García era el mequetrefe al que yo había ajustado las cuentas y la solución civilizada que me propuso el director no era otra que pedir disculpas y ofrecer a sus padres una compensación económica para que no se querellasen contra mí. Él se ofreció a hacer de mediador, y yo, aunque mi primer impulso fue saltar sobre el director y sellarle los labios con la grapadora, comprendí que aquello no era una sugerencia, sino una imposición. O tragaba con aquello o me quedaba sin trabajo. Cuando yo ya salía de su despacho añadió:

– Tómese unos días de descanso y visite a un psiquiatra. Le vendrá bien.

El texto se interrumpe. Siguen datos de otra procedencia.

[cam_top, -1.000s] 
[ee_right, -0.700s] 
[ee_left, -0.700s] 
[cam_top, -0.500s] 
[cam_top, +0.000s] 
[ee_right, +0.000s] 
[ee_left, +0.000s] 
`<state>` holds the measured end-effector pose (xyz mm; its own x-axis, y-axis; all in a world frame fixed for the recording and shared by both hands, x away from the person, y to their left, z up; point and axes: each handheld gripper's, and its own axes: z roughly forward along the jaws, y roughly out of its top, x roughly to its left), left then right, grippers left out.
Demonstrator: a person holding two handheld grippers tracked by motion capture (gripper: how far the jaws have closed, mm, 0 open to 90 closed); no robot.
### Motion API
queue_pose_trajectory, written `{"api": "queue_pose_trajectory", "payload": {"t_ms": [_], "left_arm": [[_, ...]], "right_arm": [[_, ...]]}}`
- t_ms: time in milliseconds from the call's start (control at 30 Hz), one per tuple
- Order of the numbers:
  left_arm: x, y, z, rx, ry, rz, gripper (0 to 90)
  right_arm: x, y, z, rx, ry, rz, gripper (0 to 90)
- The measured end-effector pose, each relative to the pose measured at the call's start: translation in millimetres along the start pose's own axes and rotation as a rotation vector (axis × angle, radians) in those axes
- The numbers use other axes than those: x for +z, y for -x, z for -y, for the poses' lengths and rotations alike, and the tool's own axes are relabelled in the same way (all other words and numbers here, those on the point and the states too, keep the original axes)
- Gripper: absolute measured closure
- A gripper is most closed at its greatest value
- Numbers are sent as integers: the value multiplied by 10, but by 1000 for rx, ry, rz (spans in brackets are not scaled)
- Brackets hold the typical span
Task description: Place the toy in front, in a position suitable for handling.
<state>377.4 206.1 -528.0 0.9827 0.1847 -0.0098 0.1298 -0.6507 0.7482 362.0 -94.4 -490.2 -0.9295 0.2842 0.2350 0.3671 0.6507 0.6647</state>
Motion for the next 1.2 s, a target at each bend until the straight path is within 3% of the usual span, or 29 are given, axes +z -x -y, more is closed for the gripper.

Asentí, no sé por qué (yo era y soy probablemente la persona más cuerda y lúcida del mundo). En una cafetería cercana esperé a que todos salieran del instituto y pasé por clase para recoger mis cosas. Los pupitres estaban vacíos y en perfecto orden y nada había ya debajo de mi mesa; en la pizarra quedaban los vestigios de la lección que yo no había podido dar. Me pregunté quién me habría sustituido. Aunque la caligrafía me resultaba levemente familiar, aún no llevaba el tiempo suficiente en el Mixtotrece para saber que aquellos trazos redondeados eran las inconfundibles letras de Héctor, el odiado, el execrable, que a pesar de no estar capacitado para ello no había dejado escapar la oportunidad de ganarme una batalla más en nuestra tácita guerra personal.

Retorné a casa caminando, como siempre. Al meter la llave en la cerradura percibí voces en el salón, lo cual no era nada extraño teniendo en cuenta que era la hora de la comida; pero cuando empujé la puerta y me vieron entrar, todos callaron, señal inequívoca de que habían estado cuchicheando sobre mí.

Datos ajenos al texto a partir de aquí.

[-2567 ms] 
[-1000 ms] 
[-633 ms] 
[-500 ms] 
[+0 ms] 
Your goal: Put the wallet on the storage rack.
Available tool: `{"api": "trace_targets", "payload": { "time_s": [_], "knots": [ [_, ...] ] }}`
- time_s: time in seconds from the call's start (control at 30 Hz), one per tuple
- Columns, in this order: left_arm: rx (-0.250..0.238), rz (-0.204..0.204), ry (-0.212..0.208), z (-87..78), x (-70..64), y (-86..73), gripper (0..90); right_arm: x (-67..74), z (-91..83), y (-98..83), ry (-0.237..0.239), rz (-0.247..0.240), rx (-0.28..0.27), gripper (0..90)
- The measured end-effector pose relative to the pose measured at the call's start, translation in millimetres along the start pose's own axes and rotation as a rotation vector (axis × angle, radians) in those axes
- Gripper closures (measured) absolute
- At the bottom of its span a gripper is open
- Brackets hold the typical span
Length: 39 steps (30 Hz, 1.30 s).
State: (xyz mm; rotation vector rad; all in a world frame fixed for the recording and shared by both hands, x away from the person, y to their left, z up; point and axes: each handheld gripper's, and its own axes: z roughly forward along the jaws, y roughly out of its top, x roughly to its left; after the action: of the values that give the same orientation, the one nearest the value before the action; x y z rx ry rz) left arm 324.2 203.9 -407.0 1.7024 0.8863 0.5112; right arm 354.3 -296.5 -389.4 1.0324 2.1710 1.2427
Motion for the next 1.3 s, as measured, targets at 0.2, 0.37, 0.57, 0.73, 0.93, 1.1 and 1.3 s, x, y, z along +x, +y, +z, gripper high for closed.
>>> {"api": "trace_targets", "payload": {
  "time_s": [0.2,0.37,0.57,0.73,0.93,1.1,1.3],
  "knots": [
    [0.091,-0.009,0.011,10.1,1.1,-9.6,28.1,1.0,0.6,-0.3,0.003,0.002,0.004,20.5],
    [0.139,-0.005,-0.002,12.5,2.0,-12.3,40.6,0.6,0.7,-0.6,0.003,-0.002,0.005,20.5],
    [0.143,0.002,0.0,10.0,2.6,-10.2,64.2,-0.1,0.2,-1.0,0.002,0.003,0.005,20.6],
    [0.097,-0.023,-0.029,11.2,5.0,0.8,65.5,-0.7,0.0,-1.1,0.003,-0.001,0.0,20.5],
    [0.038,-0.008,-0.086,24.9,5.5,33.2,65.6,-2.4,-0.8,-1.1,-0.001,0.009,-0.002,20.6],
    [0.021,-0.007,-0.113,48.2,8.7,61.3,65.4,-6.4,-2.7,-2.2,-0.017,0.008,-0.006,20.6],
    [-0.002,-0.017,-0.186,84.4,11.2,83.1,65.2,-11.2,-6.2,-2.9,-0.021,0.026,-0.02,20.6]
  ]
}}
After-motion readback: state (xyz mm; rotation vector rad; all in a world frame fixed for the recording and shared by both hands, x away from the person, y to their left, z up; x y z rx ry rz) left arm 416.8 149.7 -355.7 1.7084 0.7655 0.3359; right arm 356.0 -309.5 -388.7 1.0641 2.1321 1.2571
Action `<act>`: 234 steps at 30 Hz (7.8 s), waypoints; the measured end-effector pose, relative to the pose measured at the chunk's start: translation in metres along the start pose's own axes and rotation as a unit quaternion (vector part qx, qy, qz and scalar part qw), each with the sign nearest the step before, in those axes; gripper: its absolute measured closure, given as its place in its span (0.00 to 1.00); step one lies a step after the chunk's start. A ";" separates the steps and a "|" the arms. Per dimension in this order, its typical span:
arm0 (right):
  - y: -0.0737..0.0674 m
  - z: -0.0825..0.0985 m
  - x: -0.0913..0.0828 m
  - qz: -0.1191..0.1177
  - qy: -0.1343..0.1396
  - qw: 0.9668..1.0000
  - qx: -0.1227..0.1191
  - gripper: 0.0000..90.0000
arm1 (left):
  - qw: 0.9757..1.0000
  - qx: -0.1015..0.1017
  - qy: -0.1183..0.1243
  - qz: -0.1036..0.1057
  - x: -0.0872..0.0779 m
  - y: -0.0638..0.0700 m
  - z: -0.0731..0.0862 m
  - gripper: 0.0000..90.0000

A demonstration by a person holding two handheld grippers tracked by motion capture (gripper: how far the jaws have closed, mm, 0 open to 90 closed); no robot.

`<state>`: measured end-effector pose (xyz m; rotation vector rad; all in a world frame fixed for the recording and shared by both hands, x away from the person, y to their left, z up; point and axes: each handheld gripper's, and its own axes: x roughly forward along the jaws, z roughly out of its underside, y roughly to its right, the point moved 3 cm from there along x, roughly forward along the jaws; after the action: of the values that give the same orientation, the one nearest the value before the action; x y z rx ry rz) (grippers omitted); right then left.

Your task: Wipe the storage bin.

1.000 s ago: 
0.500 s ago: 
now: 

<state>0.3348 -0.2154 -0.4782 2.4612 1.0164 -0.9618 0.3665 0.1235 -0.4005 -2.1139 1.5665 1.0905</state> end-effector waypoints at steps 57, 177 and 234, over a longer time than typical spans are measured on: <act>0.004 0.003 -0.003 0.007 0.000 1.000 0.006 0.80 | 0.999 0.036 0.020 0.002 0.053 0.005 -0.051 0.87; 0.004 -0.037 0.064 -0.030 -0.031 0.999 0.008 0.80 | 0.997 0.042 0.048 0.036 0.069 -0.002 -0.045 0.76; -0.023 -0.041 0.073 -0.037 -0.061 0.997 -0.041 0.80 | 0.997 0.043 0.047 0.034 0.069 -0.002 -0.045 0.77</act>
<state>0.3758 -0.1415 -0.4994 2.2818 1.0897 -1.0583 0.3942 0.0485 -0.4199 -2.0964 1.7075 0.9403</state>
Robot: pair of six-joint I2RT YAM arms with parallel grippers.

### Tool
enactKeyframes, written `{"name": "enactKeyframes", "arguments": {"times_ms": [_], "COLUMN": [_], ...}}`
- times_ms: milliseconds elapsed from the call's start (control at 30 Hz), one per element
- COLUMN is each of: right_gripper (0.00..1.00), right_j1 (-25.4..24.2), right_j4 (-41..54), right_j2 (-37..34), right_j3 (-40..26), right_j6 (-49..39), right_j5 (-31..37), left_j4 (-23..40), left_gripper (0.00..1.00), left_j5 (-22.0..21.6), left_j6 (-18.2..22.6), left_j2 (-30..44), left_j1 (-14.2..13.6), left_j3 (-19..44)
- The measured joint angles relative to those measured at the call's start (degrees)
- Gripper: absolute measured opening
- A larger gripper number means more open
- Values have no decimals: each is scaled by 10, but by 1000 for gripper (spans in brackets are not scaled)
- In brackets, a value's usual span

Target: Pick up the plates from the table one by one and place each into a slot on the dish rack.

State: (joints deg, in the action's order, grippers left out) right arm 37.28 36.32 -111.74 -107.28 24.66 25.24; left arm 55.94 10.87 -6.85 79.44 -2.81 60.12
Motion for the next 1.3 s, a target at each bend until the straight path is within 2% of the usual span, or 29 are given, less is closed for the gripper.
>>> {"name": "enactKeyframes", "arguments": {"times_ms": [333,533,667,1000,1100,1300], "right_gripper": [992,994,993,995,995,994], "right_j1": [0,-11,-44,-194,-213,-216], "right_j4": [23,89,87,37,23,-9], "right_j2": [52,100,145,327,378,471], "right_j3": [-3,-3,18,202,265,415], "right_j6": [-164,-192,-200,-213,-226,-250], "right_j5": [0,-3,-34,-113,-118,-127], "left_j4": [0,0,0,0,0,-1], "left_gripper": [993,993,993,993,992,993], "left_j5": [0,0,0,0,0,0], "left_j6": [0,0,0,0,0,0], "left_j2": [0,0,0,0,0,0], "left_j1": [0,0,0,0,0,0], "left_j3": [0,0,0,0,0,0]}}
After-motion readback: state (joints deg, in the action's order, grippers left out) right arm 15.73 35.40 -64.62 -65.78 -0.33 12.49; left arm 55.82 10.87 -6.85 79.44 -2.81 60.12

– Siéntate, que hablando se entiende la gente y nosotros tenemos algo que decirte.

Fue mi padre quien formuló la invitación; a su lado estaban mis dos hermanos y mi madre. Obedecí y tomé acomodo, preparado, eso sí, para largarme de allí en cuanto me sacaran e relucir el tema del coche; pero el sermón discurrió por otros derroteros. Mi padre, portavoz, según dijo, del sentir de la familia, me comunicó que yo les tenía muy preocupados, que les daba pena que me pasara todo el tiempo oyendo música en mi cuarto, que ésa no era vida para un joven y que si necesitaba algo de ellos sólo tenía que decírselo. Por último, espoleada quizás por mi mutismo, mi madre tomó la palabra para recomendarme que fuera al psiquiatra y que tomara un baño de vez en cuando porque…

– Cualquiera diría, hijo, que hueles a perro muerto.

Pocas veces he escuchado tantas sandeces juntas. Me levanté del sofá sin responder nada y me encerré en mi cuarto dando un portazo. Arrojado en la cama conecté el tocadiscos y subí al máximo el volumen. Una avalancha de voces catedralicias sepultó la voz mundana de mi madre, que refunfuñaba no sé qué detrás de la puerta. Era evidente que mis enemigos habían elegido mi inmejorable salud mental como excusa para atacarme. Hoy, si pudieran, seguramente se alegrarían y se frotarían las manos de satisfacción al verme injustamente recluido en un manicomio.